Each piece of artwork in Daily has to do with a progression over a certain amount of time; however, some pieces deal with self-portraiture and privacy on the Internet, personal information on a public space, while other artwork included deal with history and the news. Daily brings these pieces together to show how these pieces are linked together through being updated daily.

Everyday Life: the things that shape us

Everyday Life: the things that shape us, a Rhizome Exhibit, curated by Andrea Margois, includes I Wanted to See All of the News From Today

Everyone is different. Identity is something that is unique to the individual. The moments in life that shape us into who we are and what we do are things that, often times, others are able to relate to. This collection tells a piece of those stories and connects us to the individual through auditory, visual and written recollections of events. We are given simple snapshots into their complex lives and leave feeling as if we know them and what they are about.
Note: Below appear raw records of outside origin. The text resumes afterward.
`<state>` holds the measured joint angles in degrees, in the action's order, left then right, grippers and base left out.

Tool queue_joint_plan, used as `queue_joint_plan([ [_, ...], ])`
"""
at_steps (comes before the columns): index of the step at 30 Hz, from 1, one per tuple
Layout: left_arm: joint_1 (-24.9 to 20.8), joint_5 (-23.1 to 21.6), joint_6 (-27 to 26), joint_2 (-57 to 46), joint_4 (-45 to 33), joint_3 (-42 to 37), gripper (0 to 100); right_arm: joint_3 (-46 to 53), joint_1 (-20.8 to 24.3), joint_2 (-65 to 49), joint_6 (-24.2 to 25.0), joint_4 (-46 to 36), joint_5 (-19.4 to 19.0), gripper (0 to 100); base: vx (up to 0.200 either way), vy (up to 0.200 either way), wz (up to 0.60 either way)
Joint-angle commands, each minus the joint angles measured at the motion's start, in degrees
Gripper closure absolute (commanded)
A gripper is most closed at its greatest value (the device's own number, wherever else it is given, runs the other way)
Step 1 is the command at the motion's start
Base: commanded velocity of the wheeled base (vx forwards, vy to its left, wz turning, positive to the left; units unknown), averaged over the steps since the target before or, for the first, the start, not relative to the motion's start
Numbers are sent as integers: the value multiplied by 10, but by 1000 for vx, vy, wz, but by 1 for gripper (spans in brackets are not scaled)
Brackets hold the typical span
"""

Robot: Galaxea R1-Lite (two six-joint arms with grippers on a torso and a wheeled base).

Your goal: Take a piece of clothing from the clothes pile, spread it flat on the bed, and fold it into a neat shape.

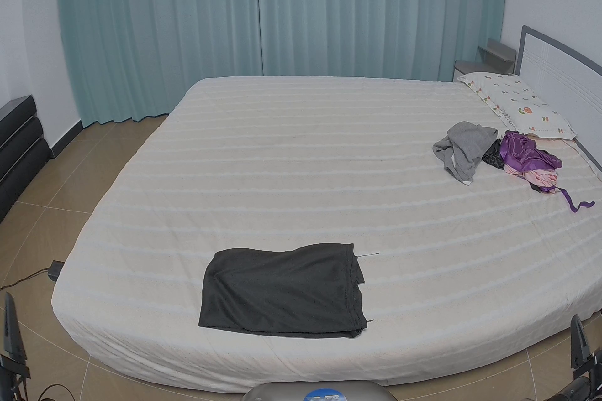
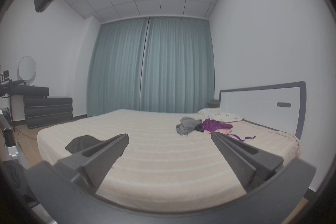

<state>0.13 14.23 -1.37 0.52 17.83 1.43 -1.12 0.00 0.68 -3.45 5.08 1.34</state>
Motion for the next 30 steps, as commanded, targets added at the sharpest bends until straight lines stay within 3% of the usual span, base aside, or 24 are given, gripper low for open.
queue_joint_plan([
  [1,0,-43,0,-2,-49,-14,0,10,-1,-7,-3,-6,4,0,0,0,0],
  [6,0,-87,5,-1,-144,-14,0,-2,-1,-6,26,-89,-13,0,0,0,0],
  [13,0,-123,17,-1,-141,-14,0,5,-1,-6,22,-65,-15,0,0,0,0],
  [14,0,-160,35,0,-144,-14,0,5,-1,-6,24,-65,-15,0,0,0,0],
  [16,0,-188,44,0,-141,-14,0,6,-1,-6,24,-63,-17,0,0,0,0],
  [23,0,-192,77,0,-142,-13,0,6,-1,-7,27,-63,-22,0,0,0,0],
  [30,0,-150,26,1,-175,-14,0,6,-1,-7,25,-64,-21,0,0,0,0],
])
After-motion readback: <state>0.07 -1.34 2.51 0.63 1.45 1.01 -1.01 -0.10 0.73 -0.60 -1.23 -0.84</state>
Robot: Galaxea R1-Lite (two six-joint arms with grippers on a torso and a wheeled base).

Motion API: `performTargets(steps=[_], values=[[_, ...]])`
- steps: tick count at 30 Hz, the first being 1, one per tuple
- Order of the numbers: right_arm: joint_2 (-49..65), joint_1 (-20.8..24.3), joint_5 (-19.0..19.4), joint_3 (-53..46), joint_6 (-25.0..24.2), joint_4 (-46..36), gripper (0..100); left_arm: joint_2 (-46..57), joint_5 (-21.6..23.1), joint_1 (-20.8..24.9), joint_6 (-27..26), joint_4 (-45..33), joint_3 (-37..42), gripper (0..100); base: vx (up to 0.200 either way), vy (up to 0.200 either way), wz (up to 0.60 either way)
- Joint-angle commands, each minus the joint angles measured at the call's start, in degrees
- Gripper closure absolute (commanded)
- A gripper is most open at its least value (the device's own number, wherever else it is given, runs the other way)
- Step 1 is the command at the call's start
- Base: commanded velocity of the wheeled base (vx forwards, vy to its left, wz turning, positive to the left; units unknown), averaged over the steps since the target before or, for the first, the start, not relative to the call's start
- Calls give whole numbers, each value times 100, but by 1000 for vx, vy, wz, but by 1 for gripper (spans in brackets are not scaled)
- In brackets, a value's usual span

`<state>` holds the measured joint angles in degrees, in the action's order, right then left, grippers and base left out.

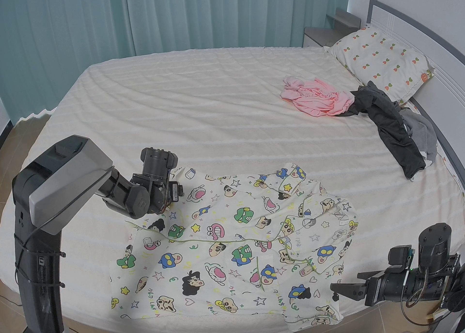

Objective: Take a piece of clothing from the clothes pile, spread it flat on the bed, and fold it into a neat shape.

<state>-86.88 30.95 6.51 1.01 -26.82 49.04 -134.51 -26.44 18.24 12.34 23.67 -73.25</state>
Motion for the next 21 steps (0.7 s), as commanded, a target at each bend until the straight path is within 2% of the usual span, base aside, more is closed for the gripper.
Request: performTargets(steps=[1, 8, 9, 10, 12, 16, 21], values=[[22, 16, 8, -101, 1, 0, 0, -427, -151, -154, -241, 41, -339, 0, 0, 0, 0], [40, 16, -1, -101, 1, 0, 0, -691, -581, -778, -1436, 419, -1288, 0, 0, 0, 0], [40, 16, 8, -101, 1, 0, 0, -699, -590, -787, -1453, 436, -1314, 0, 0, 0, 0], [40, 16, 8, -101, 1, 0, 0, -805, -669, -927, -1726, 718, -1675, 0, 0, 0, 0], [40, 16, 8, -101, 1, 0, 0, -954, -757, -1059, -1946, 1139, -2176, 0, 0, 0, 0], [75, 16, 8, -101, -8, 0, 0, -1060, -766, -1226, -2192, 1491, -2641, 0, 0, 0, 0], [93, 16, 17, -101, -16, 0, 0, -1060, -722, -1340, -2183, 1711, -2668, 0, 0, 0, 0]])
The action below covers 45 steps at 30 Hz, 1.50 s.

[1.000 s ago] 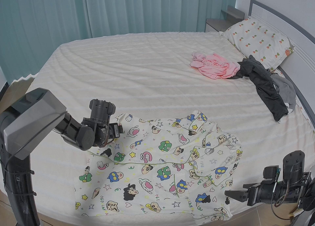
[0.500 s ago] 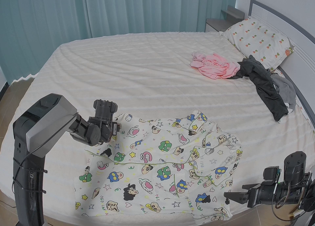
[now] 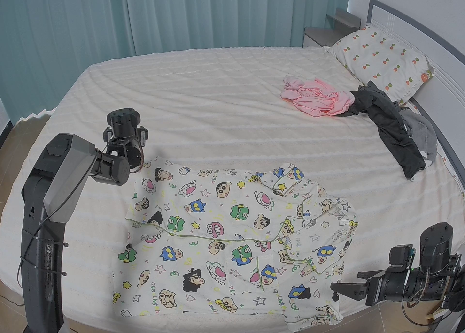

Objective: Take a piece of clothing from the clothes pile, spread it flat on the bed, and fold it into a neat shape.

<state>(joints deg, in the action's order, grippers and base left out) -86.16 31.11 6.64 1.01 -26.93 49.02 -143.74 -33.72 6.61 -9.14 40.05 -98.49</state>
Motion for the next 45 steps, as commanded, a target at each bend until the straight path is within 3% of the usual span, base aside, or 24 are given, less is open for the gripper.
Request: performTargets(steps=[1, 7, 12, 18, 19, 20, 24, 25, 27, 31, 36, 41, 45], values=[[21, 0, 4, -101, -5, 2, 0, -137, 6, -177, -35, 65, -136, 0, 0, 0, 0], [21, -8, 4, -101, -23, 2, 0, -40, 14, -344, 18, 47, 286, 0, 0, 0, 0], [21, -26, 4, -101, -32, 20, 0, 725, 278, -406, 835, -32, 1596, 0, 0, 0, 0], [-41, -132, 56, 189, -260, 82, 0, 1964, 1175, -397, 2356, -410, 3213, 0, 0, 0, 0], [-41, -132, 56, 189, -260, 82, 0, 1964, 1175, -397, 2356, -410, 3213, 0, 0, 0, 0], [-111, -132, 65, 567, -577, 73, 0, 2465, 1614, -371, 2989, -577, 3793, 0, 0, 0, 0], [-577, -219, -32, 1437, -1034, 29, 0, 3555, 2651, -362, 4228, -665, 4988, 0, 0, 0, 0], [-577, -219, -32, 1437, -1034, 29, 0, 3555, 2651, -362, 4228, -665, 4988, 0, 0, 0, 0], [-946, -483, -137, 2096, -1078, 20, 0, 4398, 3574, -397, 5115, -665, 5850, 0, 0, 0, 0], [-1632, -694, -190, 2905, -1297, 29, 0, 5154, 4427, -406, 5801, -638, 6773, 0, 0, 0, 0], [-2045, -685, -243, 3247, -1746, 73, 0, 5119, 4506, -388, 5819, -612, 7089, 0, 0, 0, 0], [-2265, -676, -225, 3098, -1913, 345, 0, 4108, 4418, -344, 6030, -577, 7010, 0, 0, 0, 0], [-2590, -694, -216, 2957, -2352, 1040, 0, 3282, 4391, -292, 6829, -304, 6447, 0, 0, 0, 0]])
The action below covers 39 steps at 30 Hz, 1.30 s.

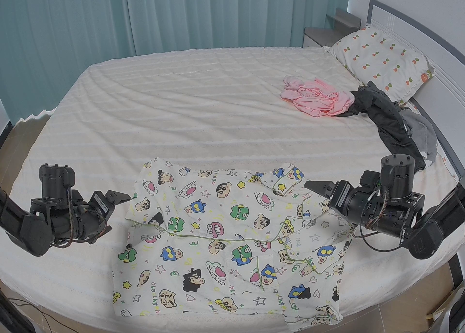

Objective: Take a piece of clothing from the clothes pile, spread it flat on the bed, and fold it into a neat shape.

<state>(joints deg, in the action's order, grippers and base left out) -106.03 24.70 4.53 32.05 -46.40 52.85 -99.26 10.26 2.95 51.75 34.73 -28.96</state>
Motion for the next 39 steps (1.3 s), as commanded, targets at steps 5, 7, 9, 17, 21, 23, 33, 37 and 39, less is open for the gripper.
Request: performTargets(steps=[5, 7, 9, 17, 21, 23, 33, 37, 39], values=[[-866, -62, -40, -524, -581, 1676, 0, -1808, -200, 136, 1364, 280, -953, 0, 0, 0, 0], [-866, -62, -40, -744, -563, 2045, 0, -1913, -402, 118, 1610, 385, -1059, 0, 0, 0, 0], [-814, -44, -40, -964, -546, 2300, 0, -2054, -543, 109, 1742, 614, -1138, 0, 0, 0, 0], [-699, -18, -49, -1289, -546, 2599, 0, -2203, -763, 48, 1733, 886, -1085, 0, 0, 0, 0], [-682, 9, -40, -1324, -546, 2608, 0, -2379, -798, 21, 1593, 1159, -1067, 0, 0, 0, 0], [-708, 9, -40, -1324, -546, 2599, 0, -2458, -824, 39, 1311, 1211, -1050, 0, 0, 0, 0], [-699, 61, -49, -1359, -555, 2599, 0, -2977, -1149, 109, 907, 1748, -1103, 0, 0, 0, 0], [-682, 61, -49, -1368, -546, 2608, 0, -3091, -1176, 188, 916, 1809, -1173, 0, 0, 0, 0], [-682, 61, -49, -1368, -555, 2608, 0, -3170, -1237, 224, 933, 1888, -1243, 0, 0, 0, 0]])
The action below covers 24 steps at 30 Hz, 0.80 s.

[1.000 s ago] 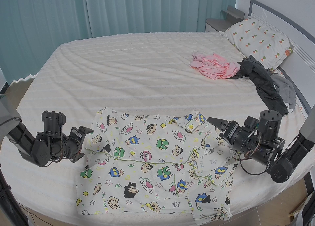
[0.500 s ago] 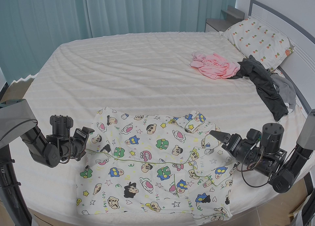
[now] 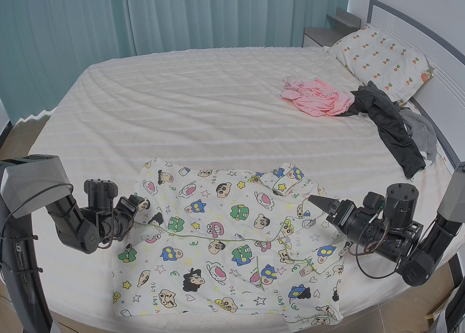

These are the front pages of newspapers from around the world. Updated daily, the newspaper has the ability to touch so many different lives. World news is something that affects us all, whether we pay close attention to it or not.

Front Page Aesthetics

Greg is fascinated by newspapers and writes about I Wanted to See All the News from Today over on Serial Consign:

Earlier this year, Martin John Callanan launched a project called I Wanted to See All the News from Today which mines feeds from hundreds of newspapers from around the world and sets up an impressive array of front pages. There are moments within this work when a few adjacent papers feature some of the same content illustrating the permutational quality of how stories are explored in different nodes across a network of texts.

Mediart, curated by James Worsham

I Wanted to See All of the News From Today, included in Mediart, a Rhizome Exhibit, curated by James Worsham,:

Media in our society is unavoidable. It plagues every aspect of our lives, being almost intrudingly accesible everywhere, from our daily publications to our living rooms, from our office desk to our home computer. News, in particular, is ever present, yet easily biased. Favoritism towards one viewpoint or another is inevitable when information can be so easily personalized and polarized. I’ve gathered several works that include this aspect of modern society. Artists, long known to call the bluff of modern man, never skip a beat when it comes to informational media. Other aspects are so prevalent that they are often ignored entirely. Marketing and advertising is more prevalent than news, especially when ‘news’ is used as an advertising agent. Logos, slogans, campaigns and imagery are drilled into our heads at every turn. Unfortunately, many people in our society rely solely on these messages as a means of imbibing fact, taking for granted elements of manipulation that any ‘good’ ad campaign is sure to employ. The websites I’ve chosen below all use different methods to convey the fallacies and implausibilities of media in our society, from newspapers to children’s games.

Martin John Callanan has been collecting front pages of various media and news sources and displaying them on a single page. The sources range from socialite periodicals to hard-hitting newsheads from all around the world. The effect is both overwhelming and inviting, asking you to examine each one, but only if you can inspect all of them. The viewpoints change per country of publication, let alone intended audience. I enjoyed the idea that at once the audience was forced to translate images, text and presentation into their own innate sense of format and cultural context. The idea that everyone around the world could see this piece and it would change given their location, age, gender, etc. added to it’s deluge of information.